[Federated-fs] Root fileset discussion summary

Thu Jul 3 10:58:36 PDT 2008

Here is a summary based on some of the mail discussions that Paul and I
have had on root filesets.
Paul, I have rephrased some of your points so do let me know if I have not
summarized them correctly.

regards
Renu

Definitions
1. The top level of the namespace is called the root fileset.
2. The root fileset is represented by an FSN. There could be a special flag
that labels is as the root FSN.
3. The root fileset does not contain any file data. It consists of a
hierarchy of directory nodes. The leaves of the root fileset are junctions
whose targets are FSNs that have a physical representation on  some
fileserver.

Open Questions

 1a. Are the root fileset details stored in the NSDB and instantiated on
the fileservers that export the root fileset? This would include storing
the path information that leads from the root directory node to the leaf
junction. For example either by storing explicitly the tuple instantiating
each path from root to a leaf <root_fsn,
target_fsn, /path/from/root/leaf1>... Or creating a hierarchy of nodes
where each node defines a parent. The path will be created by walking up
from a leaf to the root.

 1b. Alternately does the NSDB store just the definition of the root FSN
and the junction information i.e., just the tuples <root_fsn, target_fsn,
opaque_handle>. The structure (directory tree) of the root fileset is
stored within the fileservers exporting the root fileset. The fed-fs
protocol that creates junctions will be used to instantiate the paths and
junctions at the root fileserver. A replication protocol can replicate the
root fileset across multiple fileservers. One of the root fileservers will
have to be designated as the master. The master fileserver will be the
authority on the layout of the root fileset.

 2a.  How many NSDBs store the root fileset information.  All the NSDBs or
only on some of them that manage fileservers that will be exporting the
root of the namespace.
 2b.  If multiple NSDBs store the root FSN information how are the multiple
NSDBs kept in sync. Which NSDB plays the role of master.

3. If the NSDB stored the details of the root fileset how do the root
fileservers reflect the top level of the namespace to the NFS clients.   Is
it a pull model or push. Currently we do not
have a push from the NSDB supported.

4.  What is the layout of the top of the namespace. Can be it be shallow
just a one-level deep tree with a huge fanout or we desire  a multi-level
tree with a moderate fanout at each level or anything in between. Can we
use an LDAP replication protocol and make one NSDB the master.

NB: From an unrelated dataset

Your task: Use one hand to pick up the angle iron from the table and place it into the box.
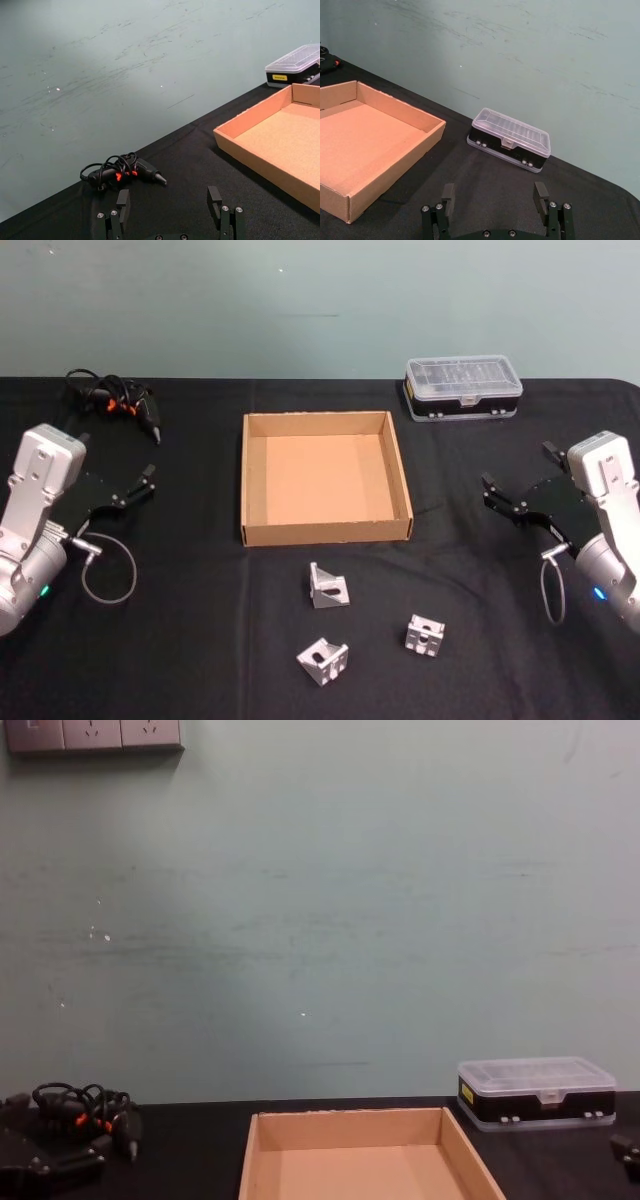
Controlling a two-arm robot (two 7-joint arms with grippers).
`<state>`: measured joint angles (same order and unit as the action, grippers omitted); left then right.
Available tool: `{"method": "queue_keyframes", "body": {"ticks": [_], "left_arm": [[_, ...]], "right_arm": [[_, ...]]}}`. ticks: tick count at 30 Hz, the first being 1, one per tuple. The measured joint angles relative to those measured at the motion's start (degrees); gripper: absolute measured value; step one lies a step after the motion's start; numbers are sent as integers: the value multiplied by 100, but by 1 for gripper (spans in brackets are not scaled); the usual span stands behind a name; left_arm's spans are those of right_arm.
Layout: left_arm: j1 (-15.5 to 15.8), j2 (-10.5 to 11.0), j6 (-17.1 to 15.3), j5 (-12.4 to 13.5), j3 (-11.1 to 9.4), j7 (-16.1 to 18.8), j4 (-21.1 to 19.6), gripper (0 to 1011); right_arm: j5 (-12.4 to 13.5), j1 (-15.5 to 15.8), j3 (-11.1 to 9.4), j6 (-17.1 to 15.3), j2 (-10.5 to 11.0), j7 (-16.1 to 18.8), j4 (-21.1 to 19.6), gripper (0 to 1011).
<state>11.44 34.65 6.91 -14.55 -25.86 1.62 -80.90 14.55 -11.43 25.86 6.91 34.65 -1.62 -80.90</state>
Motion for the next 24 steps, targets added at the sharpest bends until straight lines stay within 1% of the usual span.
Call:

Summarizing some thoughts from Paul:
If the namespace itself is created within a file server, managed by a
namespace tool (say the fedfs admin), I could envision it working this way:

    * fed-fs admin owns the root file set on a file server.
    * fed-fs admin manipulates the root file set, requiring an API
to create junctions.
    * Replication of the root file set can be done by file server
replication OR by fed-fs being aware of root file set
servers, and updating each server when changes are made.
    * Multiple namespaces can be handled by manipulating multiple file
sets on servers.
    * File set meta-data is all in the NSDB, including logical
properties and location history.
    * fed-fs treats the root file set as the authoritative
copy, OR could treat the file server as an implementation point for
the namespace. The management tool could store the entire namespace
description in the NSDB in a now unspecified, non-standard format.

So, I guess it's really a question of do you want a set of junctions
on disk to be authoritative, or do we want to standardize a file set
description in a database as authoritative?

One use case I've always had was integration of backup applications
with the namespace. For example, given a logical path, locate the
physical location for that data at a given point in time.